Del otro lado de la valla

6 Dic

El conflicto es un gran maestro, aunque por desgracia siempre que es posible le rehuimos. Le tememos como si del mismo demonio se tratara cuando, según observo, es natural a nuestra existencia. El acuerdo, la armonía, son apenas suspiros que interrumpen la perpetua lucha.

Pensar que el orden, la armonía y el acuerdo son moralmente superiores al desorden, al caos y al desacuerdo podría estarnos empujando a una neurosis colectiva de preferir negar lo evidente. Quizá sería más sano asumir no sólo la inevitabilidad, sino la necesidad de la fricción, de la ruptura, para que el movimiento y la regeneración se produzcan. De lo contrario nos instalamos en una caricatura teatral del individuo ejemplar en una sociedad igualmente ejemplar.

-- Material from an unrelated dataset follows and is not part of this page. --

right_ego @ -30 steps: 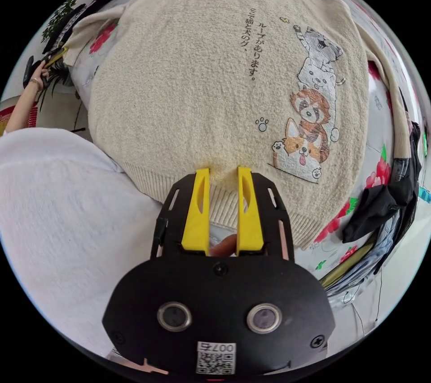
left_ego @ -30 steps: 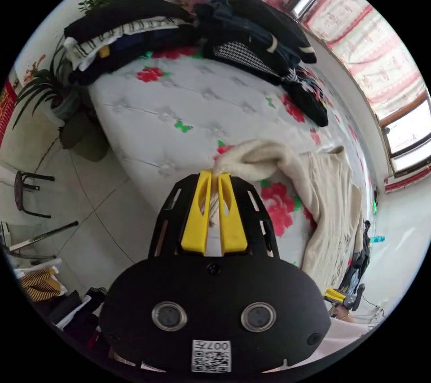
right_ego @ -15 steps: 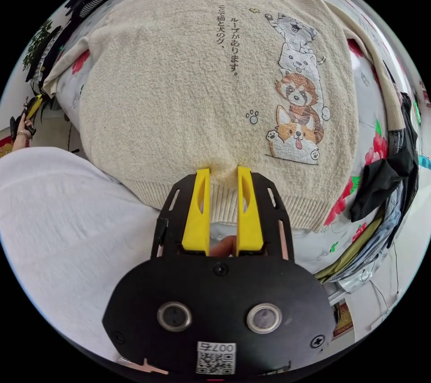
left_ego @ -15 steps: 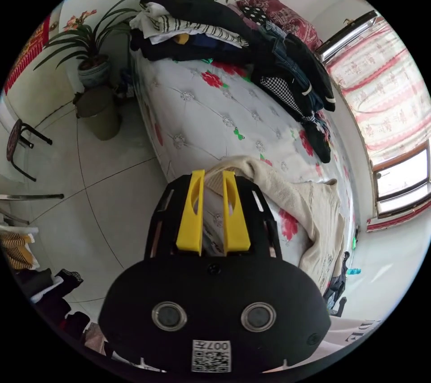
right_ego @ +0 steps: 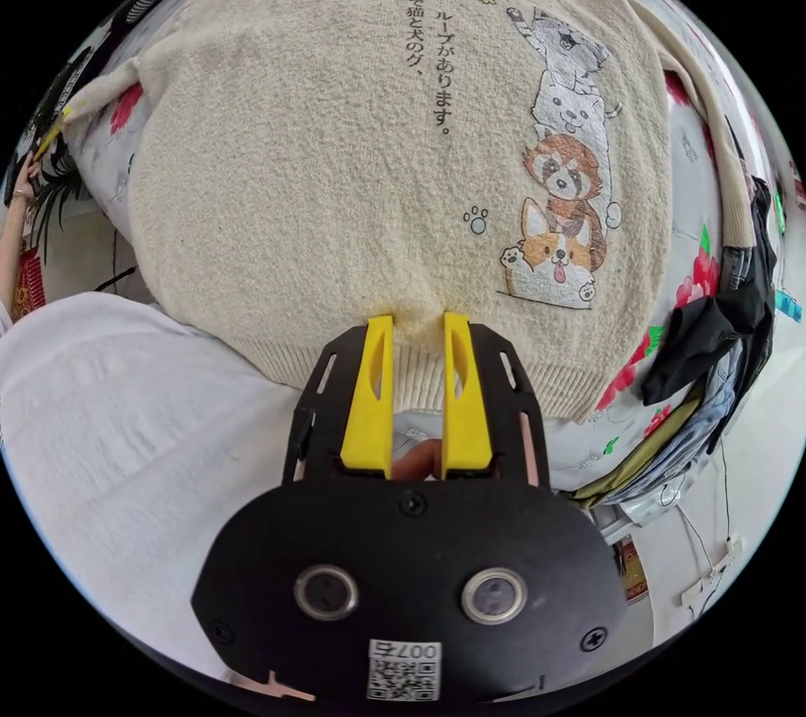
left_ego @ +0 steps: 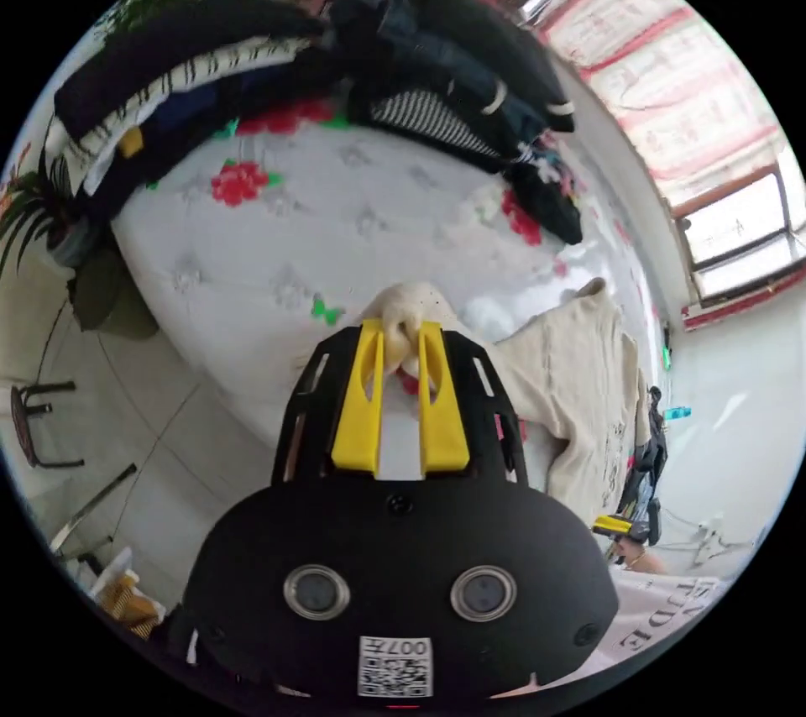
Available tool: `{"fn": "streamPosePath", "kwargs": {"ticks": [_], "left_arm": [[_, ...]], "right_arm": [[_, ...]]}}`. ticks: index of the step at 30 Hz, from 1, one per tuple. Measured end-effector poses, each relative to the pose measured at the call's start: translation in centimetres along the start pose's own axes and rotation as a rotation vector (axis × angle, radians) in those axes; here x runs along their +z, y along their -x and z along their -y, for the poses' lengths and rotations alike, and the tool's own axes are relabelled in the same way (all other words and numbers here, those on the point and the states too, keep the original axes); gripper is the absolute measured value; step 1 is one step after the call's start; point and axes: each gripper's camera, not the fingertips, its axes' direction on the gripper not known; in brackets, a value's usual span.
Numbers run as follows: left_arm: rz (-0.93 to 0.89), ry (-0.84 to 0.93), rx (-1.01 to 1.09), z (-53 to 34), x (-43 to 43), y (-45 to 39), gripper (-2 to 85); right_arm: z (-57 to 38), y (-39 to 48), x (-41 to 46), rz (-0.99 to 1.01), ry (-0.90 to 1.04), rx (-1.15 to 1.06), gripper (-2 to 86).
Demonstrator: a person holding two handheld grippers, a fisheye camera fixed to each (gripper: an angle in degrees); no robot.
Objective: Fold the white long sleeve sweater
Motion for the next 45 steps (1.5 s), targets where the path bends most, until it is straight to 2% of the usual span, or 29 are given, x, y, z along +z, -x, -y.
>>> {"fn": "streamPosePath", "kwargs": {"ticks": [3,5,8,10,12,15,20,22,25,28,29,30,31,32,34,35,37,39,41,42,43,45], "left_arm": [[-0.062,-0.296,0.236,-0.9,-7.6,-3.3,7.1],[-0.034,-0.366,0.259,-2.7,-8.9,-2.9,8.7],[0.071,-0.220,-0.025,-6.7,-5.1,3.5,11.1],[0.032,-0.038,-0.367,-12.3,-1.8,9.8,10.7],[0.033,-0.064,-0.488,-16.2,-2.1,11.1,10.0],[0.034,-0.067,-0.431,-17.0,-2.2,9.3,10.8],[0.009,-0.065,-0.182,-8.8,-1.1,2.5,16.0],[0.066,-0.015,-0.056,-4.3,1.4,-1.9,18.2],[0.128,0.104,-0.043,-1.2,7.3,-4.3,18.7],[0.171,0.303,-0.159,-0.9,13.8,-2.7,15.0],[0.239,0.264,-0.160,-1.0,13.5,-2.7,13.6],[0.336,0.268,-0.149,-1.0,13.3,-2.5,8.1],[0.330,0.298,-0.119,-0.8,13.2,-1.9,4.1],[0.320,0.287,-0.119,-0.8,12.7,-1.5,2.9],[0.209,0.073,-0.128,-1.5,7.6,1.0,0.6],[0.172,0.021,-0.150,-1.8,6.1,2.0,0.4],[-0.015,-0.141,-0.306,-4.8,1.8,7.0,-0.2],[-0.110,-0.177,-0.403,-8.2,1.6,10.8,-0.5],[-0.136,-0.097,-0.475,-11.3,4.2,14.1,-0.7],[-0.137,-0.027,-0.585,-13.2,6.0,16.3,-0.8],[-0.238,-0.126,-0.634,-14.4,6.0,17.6,-0.8],[-0.268,-0.152,-0.613,-13.8,6.3,17.7,-0.9]], "right_arm": [[-0.4,-0.4,0.2,0.014,-0.020,0.020,6.0],[-0.7,-0.7,0.4,0.023,-0.031,0.034,5.8],[-0.8,-0.9,0.6,0.023,-0.031,0.026,5.7],[-0.9,-1.1,0.6,0.027,-0.030,0.021,5.7],[-1.1,-1.3,0.7,0.033,-0.035,0.028,5.7],[-1.1,-1.3,0.8,0.027,-0.034,0.032,5.7],[-0.5,-1.4,0.9,0.026,0.014,0.008,5.7],[-0.3,-1.5,0.9,0.032,0.031,0.008,5.7],[-0.3,-1.4,0.8,0.022,0.042,-0.005,5.5],[-1.0,-1.3,0.7,0.018,0.017,0.009,5.3],[-1.4,-1.3,0.7,0.018,0.002,0.021,5.2],[-1.8,-1.3,0.6,0.018,-0.015,0.035,5.1],[-2.0,-1.3,0.6,0.018,-0.023,0.043,5.1],[-2.4,-1.3,0.5,0.020,-0.037,0.059,4.9],[-2.8,-1.3,0.4,0.023,-0.052,0.073,4.7],[-3.0,-1.3,0.4,0.026,-0.057,0.074,4.6],[-3.2,-1.4,0.2,0.035,-0.057,0.073,4.5],[-3.3,-1.7,0.1,0.049,-0.051,0.071,4.5],[-3.5,-1.6,-0.1,0.049,-0.042,0.049,4.5],[-3.6,-1.4,-0.3,0.040,-0.030,0.020,4.6],[-3.6,-1.3,-0.4,0.036,-0.018,0.005,4.6],[-3.7,-1.0,-1.6,0.024,-0.006,-0.014,4.7]]}}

Entendernos seres en conflicto, con miradas individuales y con derecho a compartir nuestras aspiraciones nos reintegra a la vida política.

El problema más elemental de nuestra democracia es que no existe lugar para que el ciudadano común proyecte su opinión y participe así en algún conflicto de trascendencia pública. La representación democrática es un rotundo fracaso del sistema liberal.

Es decir, una tunda nos cae encima y no existe espacio para hablar de ello, ni para plantear alguna salida de emergencia, ni siquiera para ponernos a salvo. El ciudadano sin un espacio para plantear a su sociedad sus ideas y sus propuestas de acción está condenado a la implosión. En otras palabras, está obligado a verter su frustración y hartazgo sobre su esfera privada y a asumir una suerte de parálisis que lo convierte en mero observador. En suma, somos fácilmente arrastrados a donde no queremos ir.

El ejemplo más cercano es la próxima aprobación de la reforma energética con la que prácticamente se entrega el petróleo y el gas en territorio mexicano a la corporación que pueda extraerlo, sin importar los riesgos ambientales y la violencia social relacionada con esta «licencia» para saquear.

En este espacio ya he compartido mi opinión sobre esta desastrosa decisión desprovista de toda ética hacia las generaciones venideras, por lo que me abocaré a revisar qué lugar ocupa el ciudadano común en este conflicto.

Es muy probable que usted, estimado lector o lectora, tenga una opinión informada e incluso apasionada sobre esta próxima reforma. Quizá vertió su punto de vista en alguna red social o en la mesa familiar, pero no tuvo oportunidad de llevar su opinión a un espacio público, algo más cercano al «ágora» de la antigua Grecia, en donde los asuntos públicos se discutían cara a cara.

Estos espacios públicos, que antes relacionábamos con las plazas, los zócalos, en donde idóneamente el argumento más racional vencía sobre el argumento inconsistente, es ahora un set de televisión.

La discusión se ha llevado a un espacio privado en donde sólo las «voces autorizadas» tienen lugar. El ciudadano común es, de nuevo, observador de una realidad producida en la que sencillamente no aparece, ni hace falta.

Los argumentos esgrimidos en televisión son asumidos como los únicos que existen, lo que empobrece nuestra vida democrática, pero da cuenta de la importancia de la publicidad. La tecnología ha facilitado que podamos hacer público o socializar información, ideas y argumentos en tiempo récord. Quizá es momento de que la televisión sirva a la sociedad mexicana.

La forma más sencilla es que los canales de televisión estatales se conviertan en esta suerte de ágoras ciudadanas con el primer objetivo de resguardar la memoria de nuestros desacuerdos locales y nacionales, y de las soluciones que planteamos.

Mientras observo el búnker en el que se ha convertido el Senado, y escucho la prepotencia del Senador Emilio Gamboa que «amenaza» con aprobar este domingo la reforma energética, confirmo qué fácil ha sido olvidarse de nosotros cuando no nos ven ni nos oyen.